Además de la cisteína dioxigenasa (CDG), B. dermatitidis regula al alza la cisteína sintasa A (CSA) y una bomba de eflujo de sulfito (SSU1) durante la infección pulmonar . La CSA codifica una enzima implicada en la biosíntesis de la L-cisteína a partir de la acetil-L-serina. La CDG descompone la L-cisteína en ácido L-cisteína sulfónico que puede ser catabolizado a piruvato y sulfito. El sulfito acumulado es potencialmente tóxico para las células y se secreta a través de una bomba de eflujo codificada por SSU1. En C. albicans, la deleción de CDG1 y SSU1 impide el desarrollo de las hifas en presencia de cisteína y CDG1Δ, pero no SSU1Δ, y atenúa la virulencia durante la infección murina . En dermatofitos como Arthroderma benhamiae, se postula que el catabolismo de la cisteína a sulfito por parte de CDO1, seguido del eflujo de sulfito al medio extracelular por parte de SSU1, promueve la descomposición de la queratina para facilitar el crecimiento del hongo . Los mutantes nulos de A. benhamiae CDO1 y SSU1 tienen una capacidad reducida para crecer en sustratos ricos en queratina, como el pelo y las uñas. Sobre la base de estos datos, existe la posibilidad de que la descomposición de la cisteína y la secreción de sulfitos promuevan el crecimiento de la levadura Blastomyces en la piel, que es abundante en queratina y el sitio más común para la diseminación extrapulmonar.

6. Conclusiones

Los hongos térmicamente dimórficos son un grupo único de ascomicetos que son capaces de infectar a personas con defensas inmunitarias intactas y deterioradas. Su capacidad para adaptarse a la temperatura corporal central (37°C) y la transición a la morfología de levadura es esencial para la virulencia.
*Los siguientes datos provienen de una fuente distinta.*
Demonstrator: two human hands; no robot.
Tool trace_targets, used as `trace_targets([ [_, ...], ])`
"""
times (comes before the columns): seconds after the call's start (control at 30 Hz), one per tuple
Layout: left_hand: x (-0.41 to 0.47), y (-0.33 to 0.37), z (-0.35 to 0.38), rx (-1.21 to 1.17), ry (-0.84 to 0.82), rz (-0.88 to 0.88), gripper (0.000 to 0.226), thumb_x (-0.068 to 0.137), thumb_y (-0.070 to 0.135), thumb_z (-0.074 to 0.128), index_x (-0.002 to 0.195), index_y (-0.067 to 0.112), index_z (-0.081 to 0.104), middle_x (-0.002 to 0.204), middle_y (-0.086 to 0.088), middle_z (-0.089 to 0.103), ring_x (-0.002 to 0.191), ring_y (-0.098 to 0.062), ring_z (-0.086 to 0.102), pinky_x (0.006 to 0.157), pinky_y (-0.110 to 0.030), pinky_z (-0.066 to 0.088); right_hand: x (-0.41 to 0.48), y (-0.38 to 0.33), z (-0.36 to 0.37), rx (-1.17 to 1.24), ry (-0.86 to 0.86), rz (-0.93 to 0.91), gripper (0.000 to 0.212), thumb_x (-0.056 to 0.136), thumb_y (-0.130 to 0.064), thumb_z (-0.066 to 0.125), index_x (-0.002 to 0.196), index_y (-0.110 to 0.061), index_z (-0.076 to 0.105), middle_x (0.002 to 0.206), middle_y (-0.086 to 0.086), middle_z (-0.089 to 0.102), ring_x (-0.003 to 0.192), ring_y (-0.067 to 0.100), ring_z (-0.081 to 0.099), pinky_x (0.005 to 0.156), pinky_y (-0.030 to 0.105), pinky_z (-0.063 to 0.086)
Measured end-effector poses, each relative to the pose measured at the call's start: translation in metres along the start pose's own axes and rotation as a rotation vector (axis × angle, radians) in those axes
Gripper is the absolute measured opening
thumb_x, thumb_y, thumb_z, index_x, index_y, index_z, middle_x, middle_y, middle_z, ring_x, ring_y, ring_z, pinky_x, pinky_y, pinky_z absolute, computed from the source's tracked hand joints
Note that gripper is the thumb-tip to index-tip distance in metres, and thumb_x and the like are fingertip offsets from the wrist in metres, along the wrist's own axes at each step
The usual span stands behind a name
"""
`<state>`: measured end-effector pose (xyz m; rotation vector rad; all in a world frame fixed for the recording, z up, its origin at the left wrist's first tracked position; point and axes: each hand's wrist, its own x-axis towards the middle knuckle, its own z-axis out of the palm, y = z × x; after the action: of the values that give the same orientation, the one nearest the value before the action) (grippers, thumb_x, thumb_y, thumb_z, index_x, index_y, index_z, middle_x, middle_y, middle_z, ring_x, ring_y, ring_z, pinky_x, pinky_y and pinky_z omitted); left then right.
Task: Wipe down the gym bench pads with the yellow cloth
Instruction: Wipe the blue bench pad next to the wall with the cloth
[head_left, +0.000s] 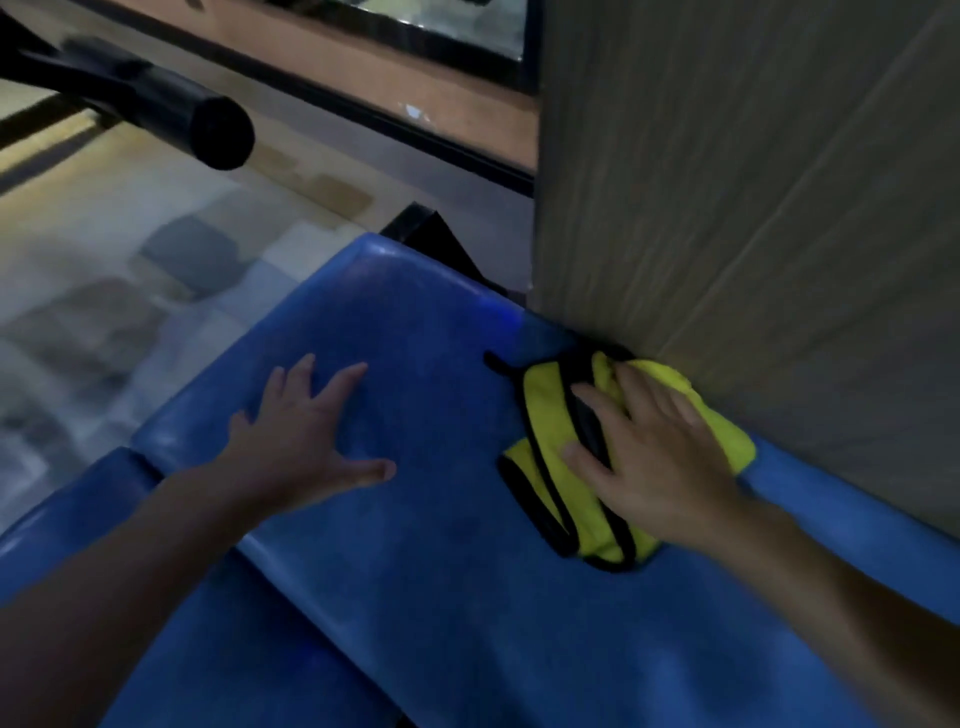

El cambio morfológico a levadura se asocia con la regulación de factores de virulencia específicos que promueven la adhesión a los tejidos del huésped, el crecimiento y la lisis de los macrófagos, la reducción de las respuestas de citoquinas adecuadas y el deterioro de la inmunidad mediada por células. La regulación de la transición reversible entre hifas y levaduras requiere que estos hongos se adapten y respondan a numerosos estímulos, como la temperatura, la tensión de CO2 y las hormonas sexuales. La elaboración de perfiles transcripcionales in vivo ha comenzado a descubrir genes no reconocidos anteriormente que son importantes para la propagación y la virulencia en el huésped mamífero.

Conflictos de intereses

El autor declara que no tiene conflictos de intereses.